The architect of the Climb had gone to a great deal of effort to make the descent from the spider to the star as long and as treacherous as possible. If it were the work of the Howlings, to guard their stronghold, how had the dwarves ever traversed such a passage? Surely, there must be an easier way to move between both sets of caverns.
But if such a path existed, Meisha thought, even Varan did not know of it.
Removing a length of rope from her pack, Meisha tied one end around the nearest protruding stone spike. She looped the other end through her belt and slowly fed out the rope as she walked down the slanted wall.

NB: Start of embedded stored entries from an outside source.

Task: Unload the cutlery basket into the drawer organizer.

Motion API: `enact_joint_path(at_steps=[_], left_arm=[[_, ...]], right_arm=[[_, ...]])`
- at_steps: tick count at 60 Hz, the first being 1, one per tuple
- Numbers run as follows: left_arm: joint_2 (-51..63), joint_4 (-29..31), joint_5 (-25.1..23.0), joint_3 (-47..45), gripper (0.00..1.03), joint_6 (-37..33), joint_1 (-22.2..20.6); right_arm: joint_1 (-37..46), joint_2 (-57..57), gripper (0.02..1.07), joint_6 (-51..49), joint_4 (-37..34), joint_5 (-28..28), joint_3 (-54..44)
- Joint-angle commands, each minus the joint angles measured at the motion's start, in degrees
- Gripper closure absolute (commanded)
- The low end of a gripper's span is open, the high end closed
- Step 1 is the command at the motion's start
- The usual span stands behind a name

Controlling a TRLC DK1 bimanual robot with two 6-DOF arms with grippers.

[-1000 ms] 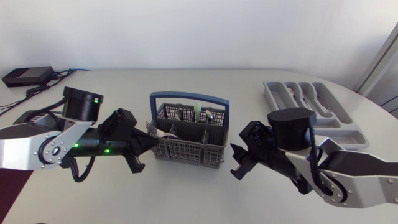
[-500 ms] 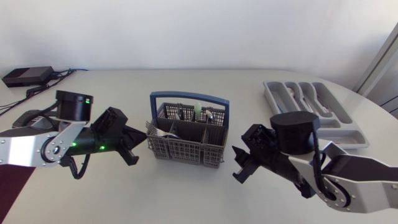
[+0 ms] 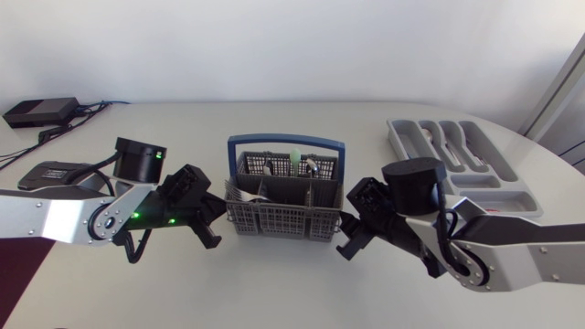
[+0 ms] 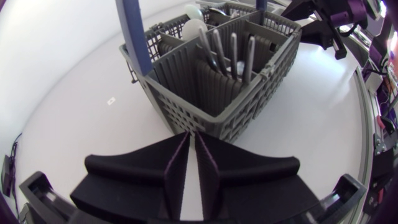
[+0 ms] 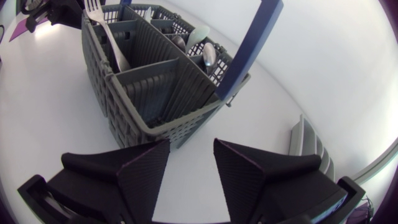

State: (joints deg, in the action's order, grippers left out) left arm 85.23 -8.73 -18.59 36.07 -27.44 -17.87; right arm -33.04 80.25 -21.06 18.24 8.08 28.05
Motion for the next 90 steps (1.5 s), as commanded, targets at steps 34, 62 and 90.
enact_joint_path(at_steps=[34,62,90], left_arm=[[-3.84,-3.22,2.94,-1.36,0.75,-0.07,0.91],[-19.05,0.21,3.38,-6.19,0.59,2.13,1.17],[-18.26,-5.07,3.91,-9.80,0.57,3.18,3.28]], right_arm=[[3.42,-9.50,0.46,-1.35,-2.24,2.82,-1.33],[-11.17,-18.81,0.46,1.99,-11.65,7.30,2.62],[-21.98,2.37,0.46,2.43,-0.31,9.59,12.82]])
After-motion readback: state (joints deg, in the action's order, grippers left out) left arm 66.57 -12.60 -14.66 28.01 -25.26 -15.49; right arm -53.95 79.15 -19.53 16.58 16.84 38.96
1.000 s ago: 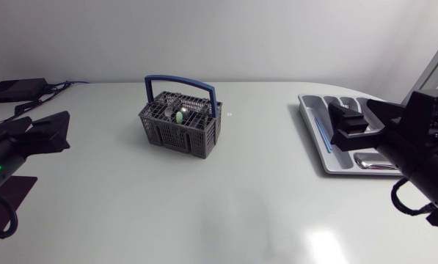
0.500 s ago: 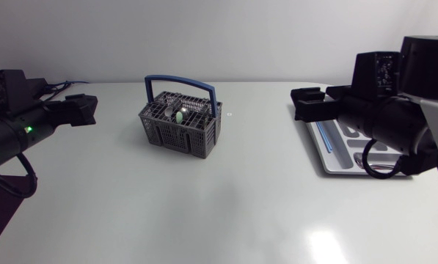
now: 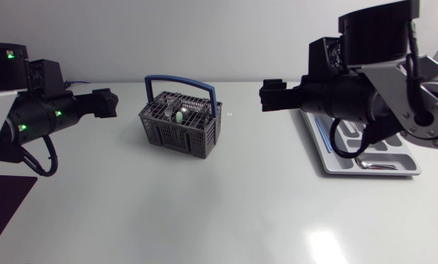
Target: Unload the cutlery basket into the drawer organizer.
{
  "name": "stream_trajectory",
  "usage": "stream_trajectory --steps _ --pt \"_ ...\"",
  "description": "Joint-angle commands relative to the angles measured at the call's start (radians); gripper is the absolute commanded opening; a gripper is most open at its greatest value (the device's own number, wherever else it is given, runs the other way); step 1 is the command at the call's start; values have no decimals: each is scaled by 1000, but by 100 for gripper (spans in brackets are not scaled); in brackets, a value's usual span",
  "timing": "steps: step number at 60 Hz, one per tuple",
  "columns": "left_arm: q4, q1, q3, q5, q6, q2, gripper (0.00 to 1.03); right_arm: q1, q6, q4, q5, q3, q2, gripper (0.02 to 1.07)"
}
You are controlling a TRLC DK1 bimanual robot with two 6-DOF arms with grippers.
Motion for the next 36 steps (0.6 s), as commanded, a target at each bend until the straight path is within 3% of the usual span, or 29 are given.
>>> stream_trajectory --steps 1,16,36 --pt "0 -11 47 -2 -8 33 99 14 48 -41 -6 61 59 102" --pt "-20 -16 122 39 -1 147 99 25 116 -101 -63 151 163 102" --pt "-28 -16 183 159 42 273 96 57 166 -184 -136 269 295 102"
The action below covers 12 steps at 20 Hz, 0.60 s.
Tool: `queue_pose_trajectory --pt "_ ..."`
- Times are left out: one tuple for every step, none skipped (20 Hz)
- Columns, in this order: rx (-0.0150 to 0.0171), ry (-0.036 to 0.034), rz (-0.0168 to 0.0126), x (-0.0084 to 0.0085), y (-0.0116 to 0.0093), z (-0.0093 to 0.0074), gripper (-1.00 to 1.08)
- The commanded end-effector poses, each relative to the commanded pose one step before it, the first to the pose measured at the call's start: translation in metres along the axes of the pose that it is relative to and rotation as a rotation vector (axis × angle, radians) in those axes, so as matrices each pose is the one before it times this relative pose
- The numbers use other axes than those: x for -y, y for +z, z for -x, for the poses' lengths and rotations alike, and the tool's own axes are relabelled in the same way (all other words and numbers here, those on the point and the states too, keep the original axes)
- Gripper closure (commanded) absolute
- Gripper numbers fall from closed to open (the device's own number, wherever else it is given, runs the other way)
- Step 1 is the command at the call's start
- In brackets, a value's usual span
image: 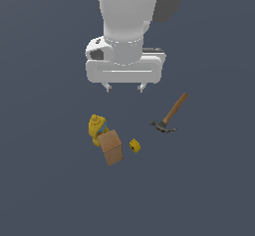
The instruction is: Pick up a designated object from a clutter of objects.
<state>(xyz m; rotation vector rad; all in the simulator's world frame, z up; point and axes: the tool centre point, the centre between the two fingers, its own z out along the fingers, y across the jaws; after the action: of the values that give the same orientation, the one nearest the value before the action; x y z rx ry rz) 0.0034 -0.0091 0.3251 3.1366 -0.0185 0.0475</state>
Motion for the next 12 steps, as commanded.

At the bottom of the short climb, she found the remains of the trap.
A pressure plate smeared with blood sat crookedly at the base of the wall. Meisha touched the plate and found it sticky. The trap had triggered recently. She examined the immediate area. Following a line of fissures in the rock, she saw that the release of weight had caved in a false ceiling directly above the plate, spilling a hail of large rocks down on the passage.
Meisha crawled amid the rubble, shoveling stones aside with her bare hands. Dust rose in dry clouds. Her eyes burned and watered. Meisha scraped an arm across them and worked mostly by touch.
Finally, her hands encountered something soft. She uncovered a spill of red hair, and gradually Shaera's upper torso came into view. Blood had dried in a mask over half her face. Meisha put her fingers against the girl's neck and found a beat. Miraculously, she had survived the trap.
The heat from Meisha's hands seeped into Shaera's cold flesh. The girl stirred, moaning when she tried to lift her head.